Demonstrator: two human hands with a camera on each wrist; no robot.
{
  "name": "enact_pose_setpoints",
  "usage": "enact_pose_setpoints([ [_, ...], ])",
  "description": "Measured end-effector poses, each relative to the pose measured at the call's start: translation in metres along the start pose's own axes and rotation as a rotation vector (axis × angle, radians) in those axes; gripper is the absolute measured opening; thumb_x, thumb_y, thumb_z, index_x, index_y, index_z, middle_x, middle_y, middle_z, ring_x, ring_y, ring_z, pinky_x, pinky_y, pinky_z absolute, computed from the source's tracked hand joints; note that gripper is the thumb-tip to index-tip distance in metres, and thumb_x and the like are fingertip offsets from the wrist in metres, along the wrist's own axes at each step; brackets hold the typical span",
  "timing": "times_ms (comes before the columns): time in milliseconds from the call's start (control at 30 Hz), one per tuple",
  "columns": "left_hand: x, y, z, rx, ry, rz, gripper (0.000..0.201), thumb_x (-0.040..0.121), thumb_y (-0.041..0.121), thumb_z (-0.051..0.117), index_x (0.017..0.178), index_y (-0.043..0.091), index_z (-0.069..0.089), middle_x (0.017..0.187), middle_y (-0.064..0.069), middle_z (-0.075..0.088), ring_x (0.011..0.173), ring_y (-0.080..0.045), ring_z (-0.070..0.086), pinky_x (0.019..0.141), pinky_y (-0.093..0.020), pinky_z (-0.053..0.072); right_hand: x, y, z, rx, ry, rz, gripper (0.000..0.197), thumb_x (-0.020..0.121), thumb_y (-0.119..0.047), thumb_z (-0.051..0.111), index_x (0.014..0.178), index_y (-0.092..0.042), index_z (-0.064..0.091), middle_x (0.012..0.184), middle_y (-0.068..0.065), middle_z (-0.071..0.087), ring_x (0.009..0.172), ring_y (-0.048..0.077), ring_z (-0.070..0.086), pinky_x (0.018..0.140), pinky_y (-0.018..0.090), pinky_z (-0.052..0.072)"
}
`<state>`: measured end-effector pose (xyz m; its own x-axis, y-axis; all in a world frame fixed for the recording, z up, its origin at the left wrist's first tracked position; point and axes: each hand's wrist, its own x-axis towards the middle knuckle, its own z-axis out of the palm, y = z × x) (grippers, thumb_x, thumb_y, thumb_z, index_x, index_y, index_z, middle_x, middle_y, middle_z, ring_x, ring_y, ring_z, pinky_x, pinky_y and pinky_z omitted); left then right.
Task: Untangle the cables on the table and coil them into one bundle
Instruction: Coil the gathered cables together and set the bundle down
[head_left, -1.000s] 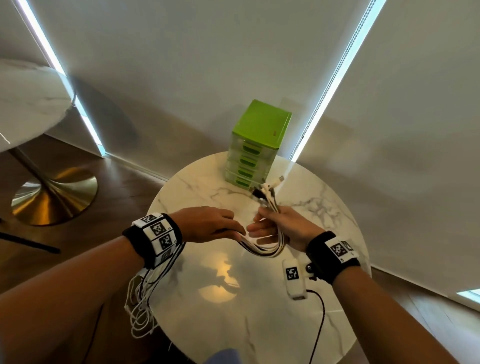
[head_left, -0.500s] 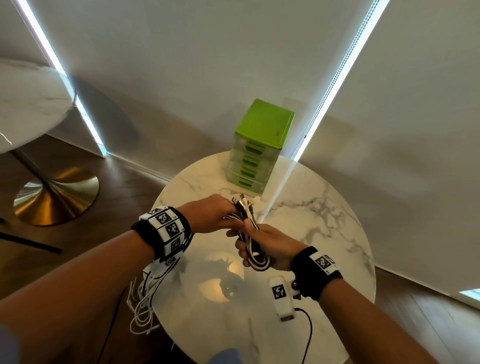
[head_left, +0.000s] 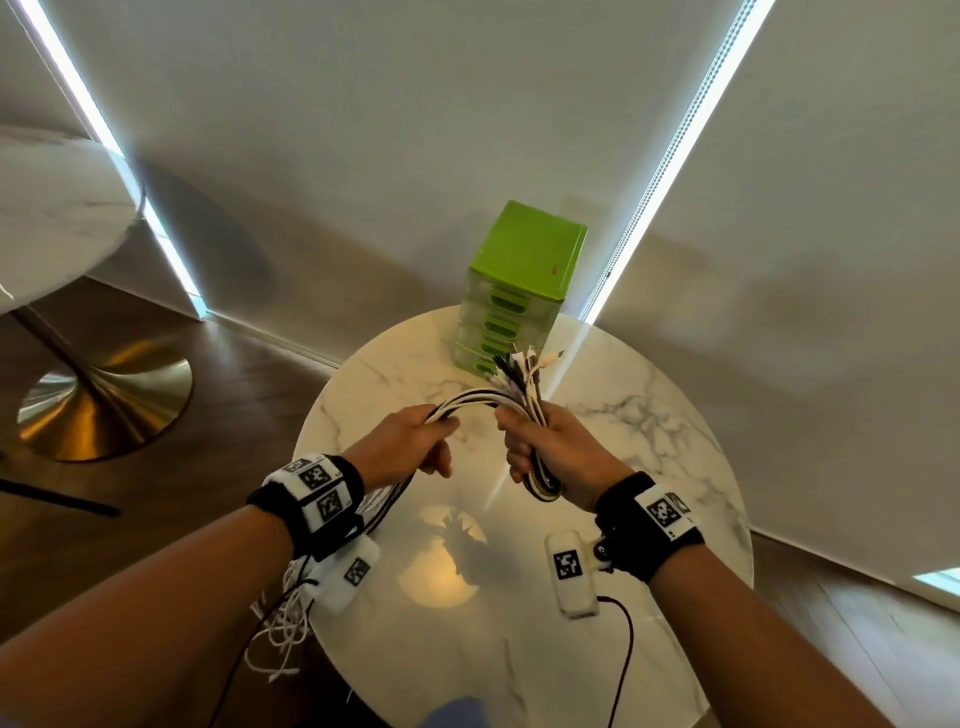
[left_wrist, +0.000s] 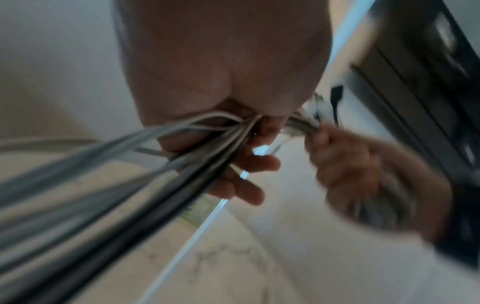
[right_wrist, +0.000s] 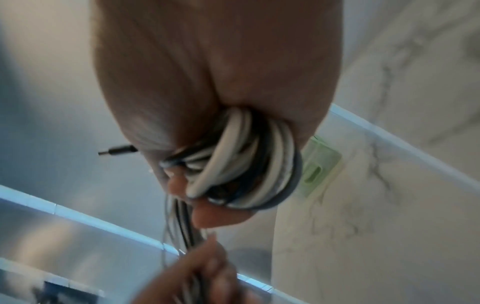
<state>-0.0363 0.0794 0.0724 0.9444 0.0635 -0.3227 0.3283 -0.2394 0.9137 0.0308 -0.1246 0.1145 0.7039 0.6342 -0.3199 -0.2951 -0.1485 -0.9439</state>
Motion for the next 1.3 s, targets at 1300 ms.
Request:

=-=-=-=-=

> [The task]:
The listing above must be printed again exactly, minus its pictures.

> [Solution to this exercise]:
Demonstrator: two human hands with a camera on each wrist; no robot.
{
  "name": "enact_pose_setpoints",
  "usage": "enact_pose_setpoints([ [_, ...], ])",
  "description": "Measured end-effector poses, each relative to the pose measured at the call's start: translation in metres along the start pose's own axes and rotation as a rotation vector (axis × angle, radians) in those axes; gripper is the absolute measured opening; thumb_x, thumb_y, thumb_z, index_x, index_y, index_z, middle_x, middle_y, middle_z, ring_x, ring_y, ring_z, pinky_x, pinky_y, pinky_z absolute, computed from the source's tracked hand joints; note that gripper is the thumb-tip to index-tip distance in metres, and thumb_x and the like are fingertip offsets from the wrist in metres, along the wrist's own axes at each step; brackets hold the typical span",
  "timing": "times_ms (comes before the columns): time in milliseconds from the call's start (control at 30 Hz), one per tuple",
  "columns": "left_hand: x, y, z, rx, ry, rz, gripper (0.000..0.201), thumb_x (-0.040..0.121), thumb_y (-0.041..0.121), thumb_z (-0.051..0.117), index_x (0.017..0.178), index_y (-0.043..0.091), index_z (-0.069..0.089), middle_x (0.017..0.187), middle_y (-0.064..0.069), middle_z (-0.075..0.088), ring_x (0.011..0.173), ring_y (-0.080..0.045), ring_z (-0.070..0.086), pinky_x (0.019..0.141), pinky_y (-0.093..0.020), pinky_z (-0.053..0.072); right_hand: x, y, z, rx, ry, rz, gripper (0.000..0.197), thumb_x (-0.020..0.121), thumb_y (-0.119..0.047), thumb_z (-0.051..0.111), index_x (0.014..0.178), index_y (-0.092..0.042), index_z (-0.064..0.091), middle_x (0.012..0.184), middle_y (-0.068..0.065), middle_z (-0.071..0.087), ring_x (0.009..0.172), ring_y (-0.048..0.077), ring_z (-0.070..0.086), pinky_x (0.018..0.140), pinky_y (-0.018..0.090), pinky_z (-0.052..0.072)"
}
`<state>`: measured end-effector pose (xyz m; its own x-axis, y-axis; all in a world frame fixed for the recording, z up, its origin at the left wrist's first tracked position; point and axes: each hand's wrist, its own x-axis towards the middle knuckle, its own z-axis out of the palm, y = z × x) (grippers, thumb_x, thumb_y, thumb_z, index_x, index_y, index_z, middle_x, middle_y, middle_z, ring_x, ring_y, ring_z, pinky_x, pinky_y and pinky_z omitted); left then right.
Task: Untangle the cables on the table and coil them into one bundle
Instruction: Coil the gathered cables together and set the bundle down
[head_left, -1.000s] 
[head_left, -0.500s] 
[head_left, +0.000s] 
[left_wrist, +0.000s] 
[right_wrist, +0.000s] 
<state>-0.0363 0.0794 0.0724 0.9444 0.0635 -0.3227 0.3283 -0.2394 0.9137 0.0308 -0.1246 0.1145 0.7039 0.6342 -0.3199 -0.2951 -0.1485 -0.9439</state>
Motion for the next 1.3 s, targets at 1300 ms.
Request:

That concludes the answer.